A recent spring vacation in Europe with our daughter ended in sadness with the death, back home, of our beloved dog Milo at age 14. He had been gradually failing over the past month, so much so that we considered postponing our trip. (It was the same trip we had already rescheduled a year back after my 96 year-old Mother had a fall, the subject of one of my very first posts here on 35mmc). Our friends who stayed with Milo and our younger dog Ollie assured us they would look after him, and so they did in incredible fashion. His final decline came only as we were in the air approaching JFK; he died peacefully while we were in the taxi from the airport, his body still warm as we arrived.
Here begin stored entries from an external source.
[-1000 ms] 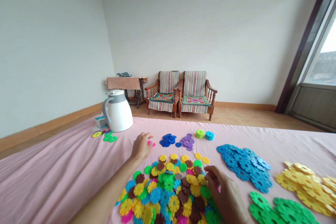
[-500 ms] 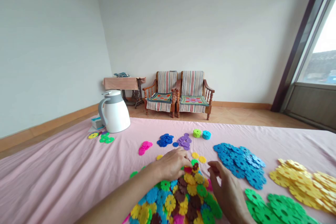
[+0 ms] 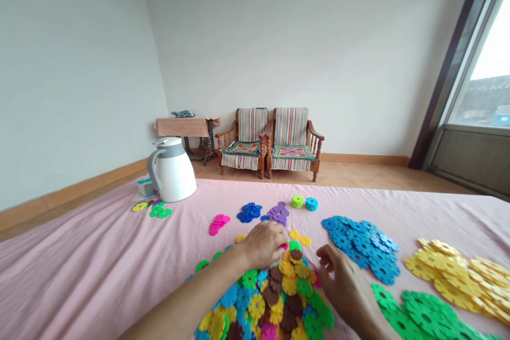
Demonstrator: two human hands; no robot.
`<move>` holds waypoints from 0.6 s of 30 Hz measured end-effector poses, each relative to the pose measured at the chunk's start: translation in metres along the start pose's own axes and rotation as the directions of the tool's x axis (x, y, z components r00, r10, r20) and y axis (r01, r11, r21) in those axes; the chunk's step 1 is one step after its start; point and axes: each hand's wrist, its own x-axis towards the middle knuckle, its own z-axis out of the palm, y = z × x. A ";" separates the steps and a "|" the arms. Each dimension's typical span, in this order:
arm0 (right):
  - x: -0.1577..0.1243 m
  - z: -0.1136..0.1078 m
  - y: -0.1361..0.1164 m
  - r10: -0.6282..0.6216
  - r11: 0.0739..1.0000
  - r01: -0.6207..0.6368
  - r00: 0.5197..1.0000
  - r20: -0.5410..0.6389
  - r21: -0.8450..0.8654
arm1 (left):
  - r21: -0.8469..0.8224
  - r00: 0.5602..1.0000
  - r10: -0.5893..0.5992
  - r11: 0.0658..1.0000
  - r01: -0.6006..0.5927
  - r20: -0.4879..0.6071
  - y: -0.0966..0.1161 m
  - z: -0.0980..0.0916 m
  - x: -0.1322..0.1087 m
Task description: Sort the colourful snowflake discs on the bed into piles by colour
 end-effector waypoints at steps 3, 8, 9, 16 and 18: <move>0.000 -0.003 0.004 -0.051 0.997 0.054 0.997 0.064 -0.051 | -0.040 0.997 -0.071 0.997 0.070 -0.038 -0.002 0.006 0.000; -0.001 -0.007 0.002 -0.104 0.993 0.109 0.989 0.102 -0.048 | -0.154 0.978 -0.187 0.973 0.171 -0.097 -0.004 0.013 0.000; -0.001 -0.007 0.001 -0.107 0.992 0.113 0.989 0.104 -0.049 | -0.173 0.973 -0.205 0.967 0.185 -0.105 -0.005 0.014 0.000; -0.006 -0.006 -0.007 -0.113 0.993 0.116 0.991 0.068 -0.036 | -0.233 0.939 -0.300 0.938 0.258 -0.170 -0.006 0.012 -0.001; -0.006 -0.007 -0.007 -0.115 0.993 0.117 0.991 0.075 -0.022 | -0.250 0.919 -0.338 0.925 0.285 -0.204 -0.006 0.009 -0.002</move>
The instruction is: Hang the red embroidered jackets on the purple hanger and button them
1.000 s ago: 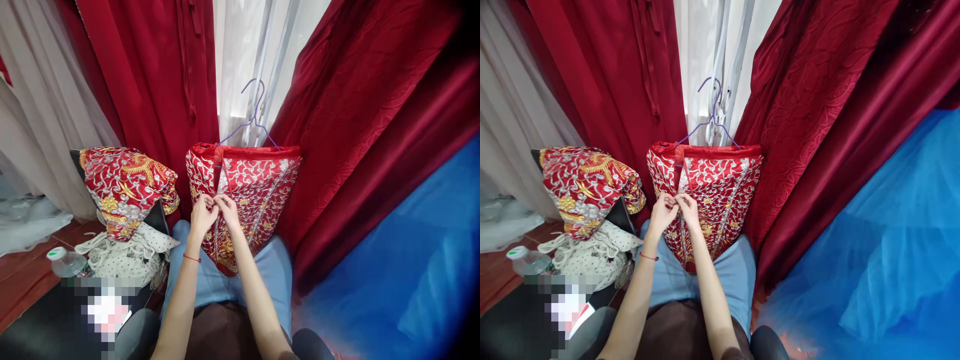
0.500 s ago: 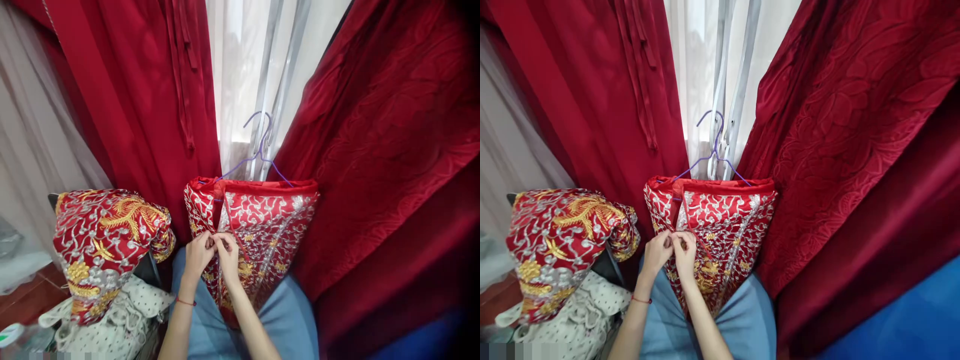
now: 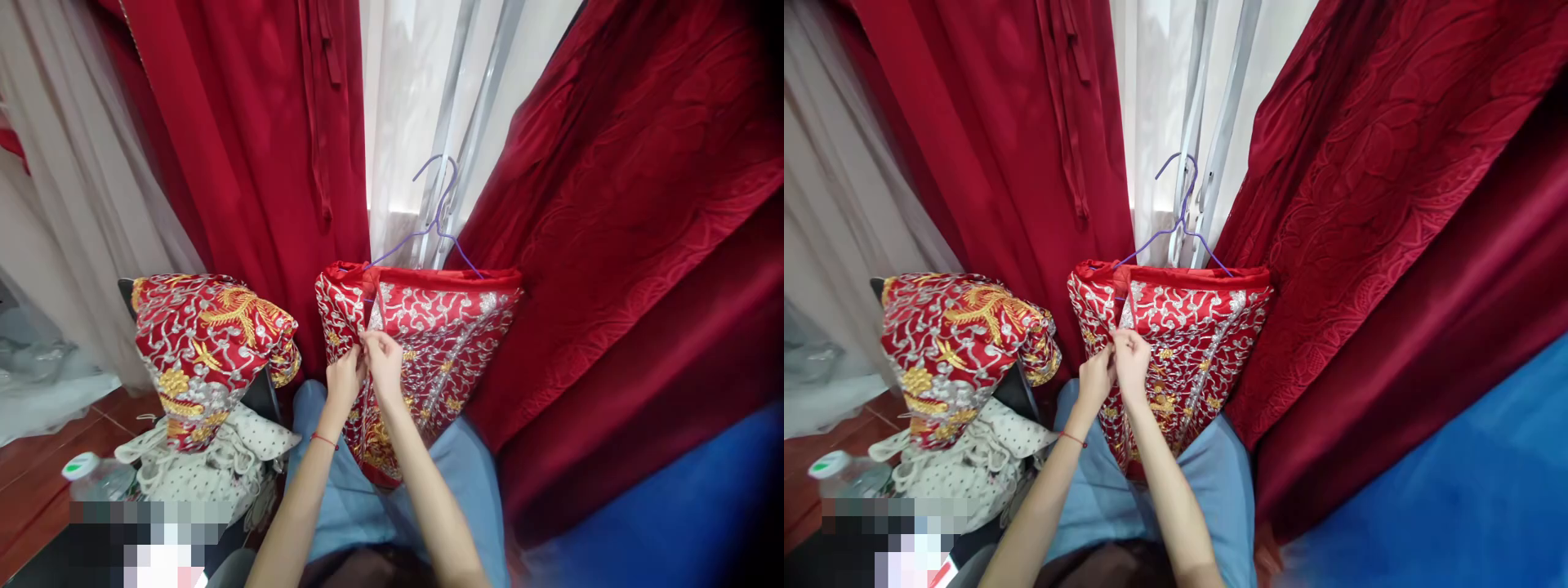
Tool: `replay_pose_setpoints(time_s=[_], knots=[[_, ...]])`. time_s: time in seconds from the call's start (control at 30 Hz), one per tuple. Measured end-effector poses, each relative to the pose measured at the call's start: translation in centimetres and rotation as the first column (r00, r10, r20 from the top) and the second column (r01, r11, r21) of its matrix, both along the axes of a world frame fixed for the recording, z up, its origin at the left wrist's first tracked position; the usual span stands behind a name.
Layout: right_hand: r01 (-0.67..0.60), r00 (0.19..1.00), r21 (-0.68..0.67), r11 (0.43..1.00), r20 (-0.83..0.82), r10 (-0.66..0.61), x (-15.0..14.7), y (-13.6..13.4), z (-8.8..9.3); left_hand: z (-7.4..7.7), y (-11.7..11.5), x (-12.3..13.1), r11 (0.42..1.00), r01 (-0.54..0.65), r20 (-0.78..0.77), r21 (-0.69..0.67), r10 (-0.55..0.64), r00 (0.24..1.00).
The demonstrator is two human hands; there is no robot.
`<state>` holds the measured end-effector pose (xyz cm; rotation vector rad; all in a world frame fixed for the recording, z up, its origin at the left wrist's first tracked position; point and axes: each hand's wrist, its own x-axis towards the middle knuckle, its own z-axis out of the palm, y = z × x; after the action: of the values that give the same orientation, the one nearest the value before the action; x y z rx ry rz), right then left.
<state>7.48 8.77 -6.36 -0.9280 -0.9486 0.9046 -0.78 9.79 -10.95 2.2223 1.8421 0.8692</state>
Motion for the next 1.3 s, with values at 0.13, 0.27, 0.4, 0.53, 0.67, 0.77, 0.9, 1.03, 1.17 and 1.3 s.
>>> replay_pose_setpoints(time_s=[0.13, 0.27, 0.4, 0.53, 0.67, 0.77, 0.9, 1.03, 1.17, 1.3], knots=[[0.021, 1.0, 0.044, 0.999, -0.017, -0.021, -0.1, 1.6, 4.7, 0.1, -1.2, 0.8, 0.999, -0.035, -0.049, -0.006, 0.035, 0.998], [0.059, 0.998, 0.044, 0.997, -0.019, -0.058, -0.3, 2.9, 7.0, 1.2, -1.5, 1.0, 0.999, -0.049, -0.076, -0.015, 0.048, 0.996], [0.043, 0.998, 0.1, 0.994, 0.046, -0.048, -0.2, 2.8, 6.5, 5.0, -0.2, 0.7, 0.996, -0.085, -0.082, -0.002, 0.085, 0.993], [0.004, 0.999, 0.138, 0.99, 0.048, -0.011, -0.1, 2.4, 5.7, 8.8, 2.1, 0.6, 0.973, -0.147, 0.005, 0.179, 0.149, 0.989], [0.012, 0.999, 0.163, 0.986, -0.031, -0.008, -0.3, 2.8, 5.3, 9.4, 3.9, 0.5, 0.977, -0.062, -0.043, 0.205, 0.072, 0.996], [0.012, 0.998, 0.146, 0.989, -0.066, -0.002, -0.4, 2.9, 5.3, 8.6, 4.1, 0.4, 0.977, -0.01, -0.011, 0.213, 0.012, 1.0], [-0.017, 0.995, 0.158, 0.987, -0.09, 0.031, -0.4, 2.6, 5.6, 8.0, 3.6, 0.4, 0.969, -0.052, 0.028, 0.241, 0.046, 0.999], [-0.026, 0.99, 0.132, 0.991, -0.134, 0.043, -0.8, 2.2, 5.7, 7.7, 3.9, 0.8, 0.955, -0.165, 0.014, 0.247, 0.166, 0.986], [-0.032, 0.983, 0.118, 0.992, -0.176, 0.052, -1.5, 2.0, 5.4, 7.4, 4.5, 0.9, 0.965, -0.101, -0.001, 0.243, 0.104, 0.995], [-0.04, 0.982, 0.108, 0.993, -0.177, 0.059, -1.5, 2.0, 5.5, 7.3, 4.4, 0.6, 0.97, 0.013, 0.029, 0.243, -0.021, 0.999]])
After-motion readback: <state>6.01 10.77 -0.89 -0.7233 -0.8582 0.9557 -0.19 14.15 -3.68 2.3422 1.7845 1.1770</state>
Grieving a pet is an experience like no other, qualitatively different than the loss of a person, yet tenacious and it its own way profound. Although I have experienced such loss in the past, and have accompanied numerous friends and patients as they’ve grappled with it, I have no special wisdom that allows me to rise above mourning or have any distance from it. Whether for a person or for a pet, grief acts through us. It takes us by hand and leads, bit by painstaking bit. Any notion that we can direct its workings is bound to fall short.
Still, anticipating that his time with us might be limited, I made some portraits of Milo with my Rolleiflex on the eve of our departure for Europe. I found the undeveloped film in a drawer in my darkroom, awaiting processing, the morning after we said goodbye to him.
Like many family pets, Milo has figured in innumerable photographs taken in our house during his lifetime. They show him in the full flush of puppy rambunctiousness; barking protectively as a concerned “brother” as my daughter and her friends plunge madly into the deep end of a pool; festooned with ribbons or a Santa hat on countless birthdays and Christmases.
The image I’ve included here shows Milo in his favorite chair in the relaxed posture that was a constant in his older age. Shot with a close-up adaptor, it is the dreamiest frame on that roll, and—owing to his unruffled, soulful expression (he had no fear of the camera, and seemed instinctively to know what was expected)—it is by far my favorite.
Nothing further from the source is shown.